Davy Spillane, |
A Place Among the Stones
Davy Spillane is, in a word, a musician. He has been playing since childhood and performing publicly since his early teens when his father began taking him to fairs around Ireland. An acknowledged master of the uillean pipes and low whistle, he began his apprenticeship as a pipemaker in 1970 and now makes all of his own instruments. His musical career has spanned recordings, both solo and group, stage shows (he was a soloist with Riverdance) and many concert appearances. His list of collaborators is impressive and spans the range of Celtic, rock and pop musicians.
A Place Among the Stones is somewhat of a mid-career offering, released by Columbia in the U.S. in 1994. There are hints of many styles and forms, from ballads to reels and jigs to passages that are reminiscent of such new age luminaries as Mars Lasar, Patrick O'Hearn and even Tangerine Dream -- no surprise from a protean musician who has assimilated many styles over his traditional foundation.
There are many highlights in this group. One of the most striking is the title track, a haunting ballad featuring luminous vocals in Irish and English by Maire Brennan, who brings quiet intensity to the lyrics, perfectly supported by Spillane and the core group of musicians on this disc: Greg Boland on electric guitar, James Delaney on keyboards, Noel Eccles on percussion, Eoghan O'Neill on bass and Brennan on harp.
This is an album of contrasts, as exemplified by the shift from the ethereal quality of "A Place Among the Stones" to the lively, jazz-derived if somewhat incongruously titled "Western Whisper," and then immediately to the very traditional "Starry Night," which sounds very much like the music I used to hear "down home" among my Scots-Irish forebears in rural Appalachia. "Elgeebar" is worth mention if only for the sinuous dialogue between pipes and electric guitar over a syncopated, low-key "world beat" rhythm.
The showstopper is "Always Frozen," with vocals by Steve Winwood and the addition of Colin Boland on keyboards. Winwood's "lost-soul" voice is perfectly fitted to the cool jazz instrumentals. Spillane manages to make his pipes take on the particular color of a saxophone in places, adding to the jazz club ambience. The final track, "Near the Horizon," features Spillane in a thoughtful, intimate solo on acoustic guitar.

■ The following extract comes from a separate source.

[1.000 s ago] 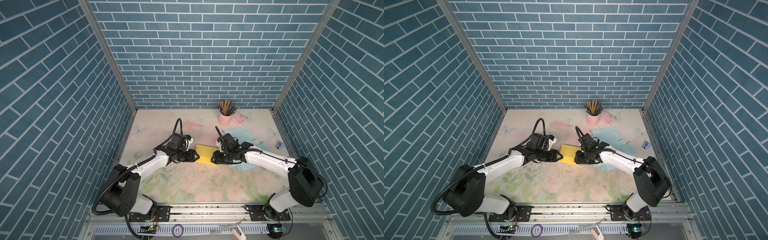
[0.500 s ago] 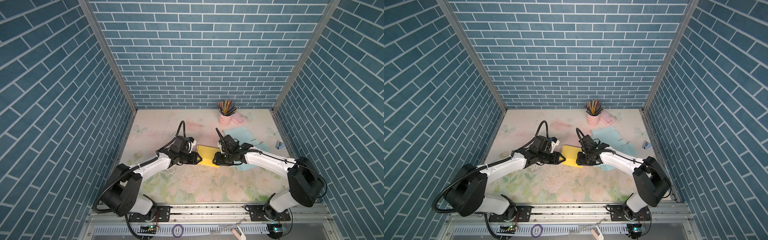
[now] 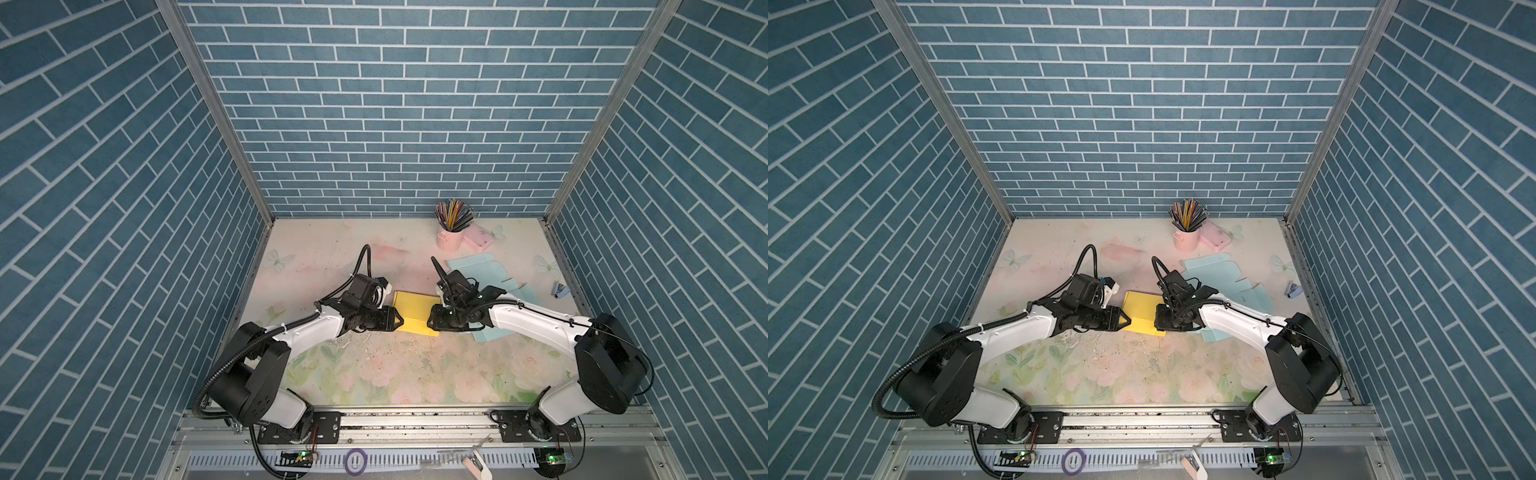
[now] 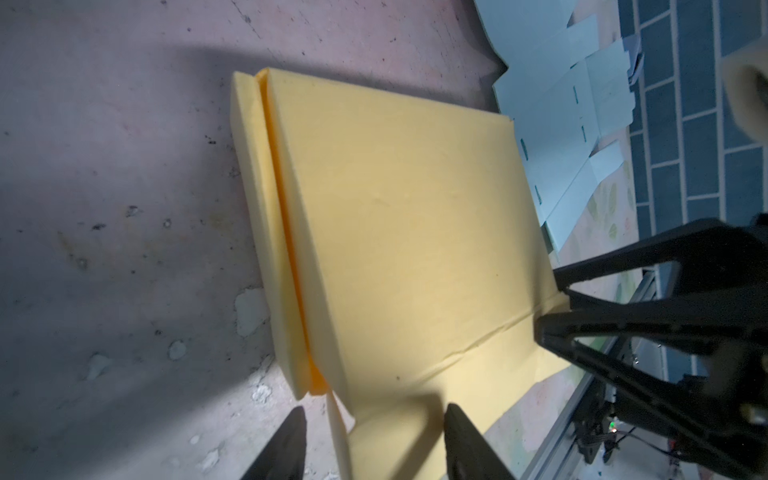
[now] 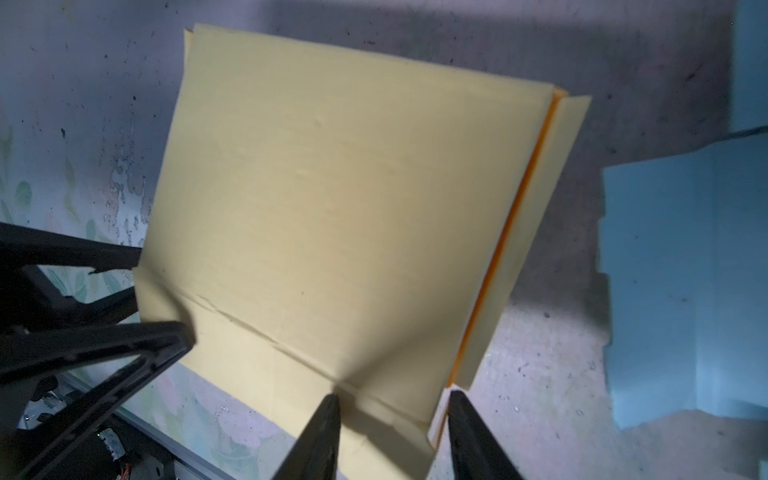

Most offerings of so-called "popular" music have a fairly short shelf life, at least in the U.S. Chalk it up at least in part to Americans' insatiable appetite for the "new" and in part to the relative mediocrity of most popular music. I don't think Davy Spillane is in any danger here: this is an absorbing album filled with delightful surprises that don't seem to lose their magic.